Besides failing to adhere to the law, the Board’s contested hearing practice also deprives licensees of due process. This is not surprising given that the rules being ignored by the Board were designed precisely to safeguard this Constitutional guarantee. Whenever the Board files formal charges against a licensee they also provide public notice that such licensee faces pending charges of a disciplinary nature. This public notice, without the presence of an agreed order finding any actual wrong-doing by the licensee, in turn causes significant damage to a nurse’s current and future employment prospects, their finances, and their professional reputation. This is all the more so if the BNE has also chosen to wrongly circumvent the informal settlement process. If the licensee was able to actively pursue dismissal of the BNE’s allegations or whatever relief they are entitled to, public notice would not rise to the level of a due process problem. Yet absent the docketing of the case this issue comes into plain focus; the nurse is subjected to the stigma of pending formal charges without any chance to clear their name. The BNE’s heinous policy of filing formal charges against a licensee accusing them of violating the Nursing Practice Act and Board Rules without taking the next step of ensuring they will have their day in court not only violates applicable law, it also represents a deprivation of even the most basic semblance of due process.

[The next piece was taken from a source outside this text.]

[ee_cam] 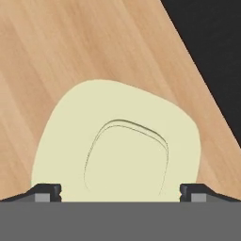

Unfortunately, the BNE’s inexcusable trial tactics do not appear to be a merely temporary turn. I speculate that the Board’s current practices may be due to the sharp increase in licensure actions pursued by the Board in recent years and the resulting difficulty to an overburdened Board Staff. Since the surge in licensure actions has no signs of letting up in the near future, the BNE will likely continue its current tact. In truth, these two practices should be seen as linked: the Board shouldered with more disciplinary actions than it can handle starts to bypass informal conferences and instead goes straight to SOAH, but then in order to place the matter on the back-burner, the BNE avoids their responsibility to docket the case. Yet, regardless of the administrative difficulties they may be facing, the law says what it says and that is that a licensee is entitled to and “opportunity to be heard” in an informal hearing and then in a formal hearing on the merits once formal charges have been filed. If the Board truly is experiencing difficulty in handling their case load the correct recourse is to petition the state government for more resources. It is not an excuse to violate the clear mandates of state administrative law.